HOW TO COMPLETE THIS TASK: The listing below must be repeated word for word, without its pictures.

DATA BELOW:
══════════════════════════════

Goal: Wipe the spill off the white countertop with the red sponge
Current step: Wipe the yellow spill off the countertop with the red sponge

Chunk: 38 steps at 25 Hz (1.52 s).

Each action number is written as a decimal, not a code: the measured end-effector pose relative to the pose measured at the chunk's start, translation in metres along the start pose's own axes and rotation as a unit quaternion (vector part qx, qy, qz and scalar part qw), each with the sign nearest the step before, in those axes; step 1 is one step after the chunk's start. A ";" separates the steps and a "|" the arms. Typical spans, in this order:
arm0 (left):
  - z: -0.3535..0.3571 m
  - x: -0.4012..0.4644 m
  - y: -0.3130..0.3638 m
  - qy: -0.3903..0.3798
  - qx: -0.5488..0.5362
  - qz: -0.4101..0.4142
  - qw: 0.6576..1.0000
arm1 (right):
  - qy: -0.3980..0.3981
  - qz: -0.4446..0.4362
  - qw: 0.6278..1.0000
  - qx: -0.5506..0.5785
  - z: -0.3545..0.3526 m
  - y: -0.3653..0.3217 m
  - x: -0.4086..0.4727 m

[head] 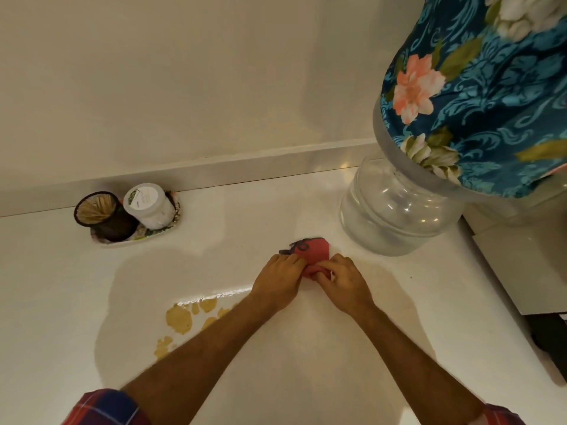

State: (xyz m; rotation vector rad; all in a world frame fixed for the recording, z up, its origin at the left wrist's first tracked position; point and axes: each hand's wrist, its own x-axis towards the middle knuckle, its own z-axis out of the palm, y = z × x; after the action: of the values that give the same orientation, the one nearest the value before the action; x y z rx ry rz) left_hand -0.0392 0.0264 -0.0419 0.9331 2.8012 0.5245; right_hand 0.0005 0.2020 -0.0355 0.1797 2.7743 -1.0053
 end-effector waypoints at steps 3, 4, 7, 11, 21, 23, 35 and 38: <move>-0.029 -0.022 0.014 0.004 -0.021 0.000 1.000 | -0.016 -0.029 0.999 0.022 -0.016 -0.020 -0.022; -0.038 -0.032 0.020 0.005 -0.033 0.001 0.999 | -0.045 -0.037 0.998 0.033 -0.021 -0.028 -0.031; -0.058 -0.070 0.033 0.015 -0.078 -0.012 0.997 | -0.108 -0.040 0.992 0.054 -0.029 -0.053 -0.061; -0.080 -0.128 0.032 0.040 -0.185 -0.053 0.980 | -0.125 -0.061 0.986 0.097 -0.023 -0.081 -0.093; -0.055 -0.294 -0.074 0.060 -0.139 -0.162 0.975 | -0.155 -0.005 0.984 0.090 0.053 -0.111 -0.151; -0.036 -0.320 -0.112 0.044 -0.111 -0.188 0.975 | -0.034 0.012 0.999 0.027 0.081 -0.107 -0.156; 0.003 -0.348 -0.209 0.024 0.028 -0.235 0.971 | 0.065 0.123 0.976 -0.168 0.196 -0.098 -0.115; 0.009 -0.346 -0.214 0.030 0.027 -0.237 0.971 | 0.063 0.080 0.972 -0.212 0.192 -0.100 -0.062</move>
State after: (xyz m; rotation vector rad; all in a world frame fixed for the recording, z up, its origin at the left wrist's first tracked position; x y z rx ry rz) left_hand 0.1204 -0.3400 -0.1210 0.2325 2.9564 0.4100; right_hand 0.0689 -0.0016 -0.1050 0.4069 2.9494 -0.3608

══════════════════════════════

PROBLEM SOLUTION:
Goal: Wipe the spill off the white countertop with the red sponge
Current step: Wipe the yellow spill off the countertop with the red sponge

Chunk: 38 steps at 25 Hz (1.52 s).

Each action number is written as a decimal, not a code: the measured end-effector pose relative to the pose measured at the chunk's start, translation in metres along the start pose's own axes and rotation as a unit quaternion (vector part qx, qy, qz and scalar part qw), each with the sign nearest the step before, in those axes; step 1 is one step after the chunk's start. A ";" separates the steps and a "|" the arms. Typical spans, in this order:
arm0 (left):
  - z: -0.3535..0.3571 m
  - x: -0.4012..0.4644 m
  - y: -0.3130..0.3638 m
  - qy: -0.3903..0.3798
  - qx: -0.5488..0.5362
  - qz: -0.4101..0.4142
  - qw: 0.6576..1.0000
arm1 (right):
  - qy: -0.3980..0.3981
  - qz: -0.4446..0.4362
  - qw: 0.6278..1.0000
  - qx: -0.5506..0.5785
  - z: -0.3545..0.3526 m
  - y: -0.3653..0.3217 m
  - x: -0.4086..0.4727 m

[head] 

State: (xyz m; rotation vector rad; all in a world frame fixed for the recording, z up, its origin at the left wrist's first tracked position; point and axes: each hand's wrist, its own x-axis towards the middle knuckle, its own z-axis out of the palm, y = z × x; after the action: of the values that give the same orientation, the one nearest the value before the action; x y z rx ry rz) left_hand -0.0392 0.0264 -0.0419 0.9331 2.8012 0.5245; right_hand 0.0005 0.2020 -0.0355 0.1797 2.7743 -1.0053
 end-effector waypoints at steps 3, 4, 7, 11, 21, 23, 35 and 38: <move>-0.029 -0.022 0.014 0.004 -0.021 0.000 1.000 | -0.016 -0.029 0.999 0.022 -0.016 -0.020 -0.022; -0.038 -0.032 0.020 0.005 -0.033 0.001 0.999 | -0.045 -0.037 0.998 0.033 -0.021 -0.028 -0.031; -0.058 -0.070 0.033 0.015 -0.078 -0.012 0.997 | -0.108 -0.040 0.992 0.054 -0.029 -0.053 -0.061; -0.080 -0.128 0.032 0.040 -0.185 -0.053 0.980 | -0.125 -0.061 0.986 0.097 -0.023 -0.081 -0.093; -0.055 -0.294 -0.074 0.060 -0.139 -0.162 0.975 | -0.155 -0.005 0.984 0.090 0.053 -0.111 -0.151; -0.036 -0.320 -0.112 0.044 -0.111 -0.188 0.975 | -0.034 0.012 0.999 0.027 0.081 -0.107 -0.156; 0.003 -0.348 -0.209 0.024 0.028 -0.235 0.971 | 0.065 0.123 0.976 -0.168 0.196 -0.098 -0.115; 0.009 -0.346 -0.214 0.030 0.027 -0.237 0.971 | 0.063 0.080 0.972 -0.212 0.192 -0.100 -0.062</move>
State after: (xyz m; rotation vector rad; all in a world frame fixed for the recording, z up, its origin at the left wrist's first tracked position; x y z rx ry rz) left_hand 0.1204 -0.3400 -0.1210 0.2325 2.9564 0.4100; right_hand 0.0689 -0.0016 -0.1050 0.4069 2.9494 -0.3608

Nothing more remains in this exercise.